Upgrades Drive Price

I know that analyst upgrades aren’t necessarily an earnings catalyst; however, they are driven by earnings. And on Wednesday, following earnings, Goldman Sachs and UBS set Ford’s price target to $15. This is significant because it further validates the quarterly performance for investors, and basically tells investors that “it’s safe to buy shares”. Ford, along with General Motors (NYSE: GM), have been highlights in the U.S. economy for the last two years, yet neither have performed. It looks like with both companies posting a huge beat that the auto industry might finally be ready to trade higher.

Europe is Still Problematic & the Loss Will Worsen

Ford reported that it’s now expecting to post an annual loss of $1.50 billion in Europe, a revision from its $1.0 billion loss set earlier this year. Why is this significant? Because it shows that the European economy is declining faster than Ford can manage. To miss your own expectations by 50% is potentially a big problem. Think about what the reaction would’ve been if Ford had guided down full-year net income by 50%, it would have caused massed selling. Yet because of record performance in the U.S. we somewhat discounted this mishap on behalf of management to predict the demand in Europe.  

There weren’t many negatives from the company’s earnings, but an additional $500 million in losses out of Europe could pose a problem. However, the company did post a smaller loss in Europe compared to General Motors, although GM went on the record saying that it expects to be "break-even" by 2015. Therefore, can we expect the same from Ford? 

During Ford’s mid-decade report, last year, it projected sales growth of 50% by 2015 which would be driven by global growth. However, such a large miss in Europe may signal that Ford does not have a good grasp on global markets and that it may not meet its goal. If you dig deeper, the company’s decision to close three plants should’ve helped with the loss in Europe, yet despite closing these plants the expected loss has continued to rise. I know that everyone is feeling good about Ford, and GM’s, earnings, but global growth is something to monitor over the next several quarters as a potential issue.

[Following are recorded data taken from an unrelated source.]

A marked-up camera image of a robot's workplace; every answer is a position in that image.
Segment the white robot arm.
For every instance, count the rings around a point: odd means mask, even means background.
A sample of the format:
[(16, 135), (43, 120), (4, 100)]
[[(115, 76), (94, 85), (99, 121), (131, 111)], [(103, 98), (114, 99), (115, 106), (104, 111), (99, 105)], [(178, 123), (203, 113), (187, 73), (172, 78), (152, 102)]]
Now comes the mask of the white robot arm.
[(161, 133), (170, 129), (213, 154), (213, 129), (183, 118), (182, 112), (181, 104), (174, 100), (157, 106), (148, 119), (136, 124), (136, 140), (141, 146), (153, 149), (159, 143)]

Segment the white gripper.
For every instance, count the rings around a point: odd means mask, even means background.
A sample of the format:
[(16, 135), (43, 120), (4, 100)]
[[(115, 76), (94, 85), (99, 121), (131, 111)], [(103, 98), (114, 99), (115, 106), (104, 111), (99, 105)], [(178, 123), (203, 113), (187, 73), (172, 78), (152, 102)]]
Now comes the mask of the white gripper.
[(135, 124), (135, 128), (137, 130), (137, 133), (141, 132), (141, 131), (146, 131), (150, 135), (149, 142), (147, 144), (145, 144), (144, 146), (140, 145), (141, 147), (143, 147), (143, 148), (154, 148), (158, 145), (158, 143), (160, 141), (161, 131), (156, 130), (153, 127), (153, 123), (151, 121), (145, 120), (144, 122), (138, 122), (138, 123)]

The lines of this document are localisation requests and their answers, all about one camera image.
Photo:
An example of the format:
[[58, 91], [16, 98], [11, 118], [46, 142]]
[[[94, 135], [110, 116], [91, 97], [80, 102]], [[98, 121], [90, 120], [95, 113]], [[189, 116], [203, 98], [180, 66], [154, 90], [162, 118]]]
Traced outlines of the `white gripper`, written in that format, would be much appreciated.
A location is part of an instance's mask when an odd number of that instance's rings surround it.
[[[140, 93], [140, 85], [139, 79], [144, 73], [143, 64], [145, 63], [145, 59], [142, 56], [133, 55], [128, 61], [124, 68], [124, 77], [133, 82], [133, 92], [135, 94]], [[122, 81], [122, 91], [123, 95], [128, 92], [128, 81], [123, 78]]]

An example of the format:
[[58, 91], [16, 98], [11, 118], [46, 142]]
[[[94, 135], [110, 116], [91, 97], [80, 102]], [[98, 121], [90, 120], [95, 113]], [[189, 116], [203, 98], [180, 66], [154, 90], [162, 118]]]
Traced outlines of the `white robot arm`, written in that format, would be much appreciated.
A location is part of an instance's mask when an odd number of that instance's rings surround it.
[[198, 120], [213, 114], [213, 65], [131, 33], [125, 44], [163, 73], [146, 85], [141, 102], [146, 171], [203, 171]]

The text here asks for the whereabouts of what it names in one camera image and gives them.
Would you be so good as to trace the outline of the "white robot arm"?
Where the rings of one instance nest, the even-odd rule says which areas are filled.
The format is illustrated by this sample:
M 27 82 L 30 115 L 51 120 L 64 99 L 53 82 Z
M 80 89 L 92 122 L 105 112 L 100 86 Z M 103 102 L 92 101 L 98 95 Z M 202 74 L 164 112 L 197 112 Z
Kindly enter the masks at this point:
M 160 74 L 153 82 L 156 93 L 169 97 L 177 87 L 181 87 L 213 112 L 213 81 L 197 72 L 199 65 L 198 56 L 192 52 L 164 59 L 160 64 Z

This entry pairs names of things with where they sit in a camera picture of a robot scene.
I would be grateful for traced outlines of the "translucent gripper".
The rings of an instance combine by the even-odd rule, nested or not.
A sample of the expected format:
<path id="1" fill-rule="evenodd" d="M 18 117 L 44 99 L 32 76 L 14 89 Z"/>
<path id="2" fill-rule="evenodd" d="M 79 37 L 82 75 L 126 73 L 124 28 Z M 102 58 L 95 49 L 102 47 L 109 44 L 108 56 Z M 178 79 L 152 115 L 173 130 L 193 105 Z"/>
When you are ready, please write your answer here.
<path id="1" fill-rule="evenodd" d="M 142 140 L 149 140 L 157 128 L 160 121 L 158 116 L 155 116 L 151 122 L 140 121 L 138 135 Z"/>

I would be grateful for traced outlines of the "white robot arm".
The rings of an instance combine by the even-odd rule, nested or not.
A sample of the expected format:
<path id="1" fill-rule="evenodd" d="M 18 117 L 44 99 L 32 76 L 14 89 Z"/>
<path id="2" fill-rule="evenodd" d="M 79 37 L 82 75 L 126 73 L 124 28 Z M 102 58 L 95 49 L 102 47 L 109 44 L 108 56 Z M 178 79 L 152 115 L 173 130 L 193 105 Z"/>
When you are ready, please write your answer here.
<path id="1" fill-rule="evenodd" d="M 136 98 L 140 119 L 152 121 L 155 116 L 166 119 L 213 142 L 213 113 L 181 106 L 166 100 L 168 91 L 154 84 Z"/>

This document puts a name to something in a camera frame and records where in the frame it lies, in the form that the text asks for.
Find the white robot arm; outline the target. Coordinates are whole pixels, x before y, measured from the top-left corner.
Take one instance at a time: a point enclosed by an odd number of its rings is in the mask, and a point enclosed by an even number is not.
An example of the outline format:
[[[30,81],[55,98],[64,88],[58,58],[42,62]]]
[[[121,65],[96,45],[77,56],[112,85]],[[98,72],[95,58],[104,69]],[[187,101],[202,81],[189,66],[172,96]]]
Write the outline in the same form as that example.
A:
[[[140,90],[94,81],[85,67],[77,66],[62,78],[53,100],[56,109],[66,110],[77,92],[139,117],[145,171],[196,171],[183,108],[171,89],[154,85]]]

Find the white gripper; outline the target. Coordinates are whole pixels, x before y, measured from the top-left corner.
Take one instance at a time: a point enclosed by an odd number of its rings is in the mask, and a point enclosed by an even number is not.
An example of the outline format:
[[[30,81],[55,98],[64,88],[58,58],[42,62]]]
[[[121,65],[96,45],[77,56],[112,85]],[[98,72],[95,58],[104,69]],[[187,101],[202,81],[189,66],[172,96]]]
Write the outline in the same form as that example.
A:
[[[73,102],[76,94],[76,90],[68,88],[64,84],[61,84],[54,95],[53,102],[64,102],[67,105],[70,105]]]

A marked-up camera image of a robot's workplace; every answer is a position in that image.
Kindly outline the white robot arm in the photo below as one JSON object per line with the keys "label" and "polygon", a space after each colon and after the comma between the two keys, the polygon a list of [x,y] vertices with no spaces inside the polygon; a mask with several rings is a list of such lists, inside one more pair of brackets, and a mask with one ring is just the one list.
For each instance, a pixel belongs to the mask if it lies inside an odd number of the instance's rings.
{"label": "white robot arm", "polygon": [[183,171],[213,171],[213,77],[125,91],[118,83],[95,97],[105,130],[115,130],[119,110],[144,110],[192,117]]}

Ford Loses Market Share in U.S., Despite Record Performance

Like I said, there aren’t too many negatives from Ford’s quarterly report. However, the company did announce that its market share in the U.S. was 14.8%, which is actually down 1.5% from last year. Then, on Thursday Ford missed monthly sales expectations in the U.S., while GM exceeded expectations. Perhaps this is further proof that Ford is losing its edge in the U.S.

The company stated that its lower market share is a reflection of discontinued products such as the Ranger and the Crown Victoria, but as an investor, this is something to notice, especially if trying to decide between Ford or GM as a potential investment.

Strangely enough, neither analysts nor investors made a big deal about the loss of market share in the U.S. Ford is a company that is usually dissected to the fullest extent when it reports earnings. However, the company’s record pre-tax operating income of $2.2 billion clouded all potential problems that may arise. Hopefully, the company can continue to operate efficiently and keep its profits high in the U.S. to offset a 20% decline in European demand.


Anytime a company posts a record quarter in pre-tax operating income in this economy it is a reason for celebration. Ford was considerably undervalued before reporting earnings, trading at just 0.30 times sales and a trailing P/E ratio of 2.50. Therefore, it was poised to pop with any signs of strength. However, Ford was yet another company that continued a pattern that we’ve seen during this earnings season: It beat on bottom line but missed on revenue expectations, as sales fell 2% year-over-year. Overall, I think it was a strong quarter, and that the stock is still cheap. But I would pay attention to the problems noted above, and watch for any changes in demand within global markets. 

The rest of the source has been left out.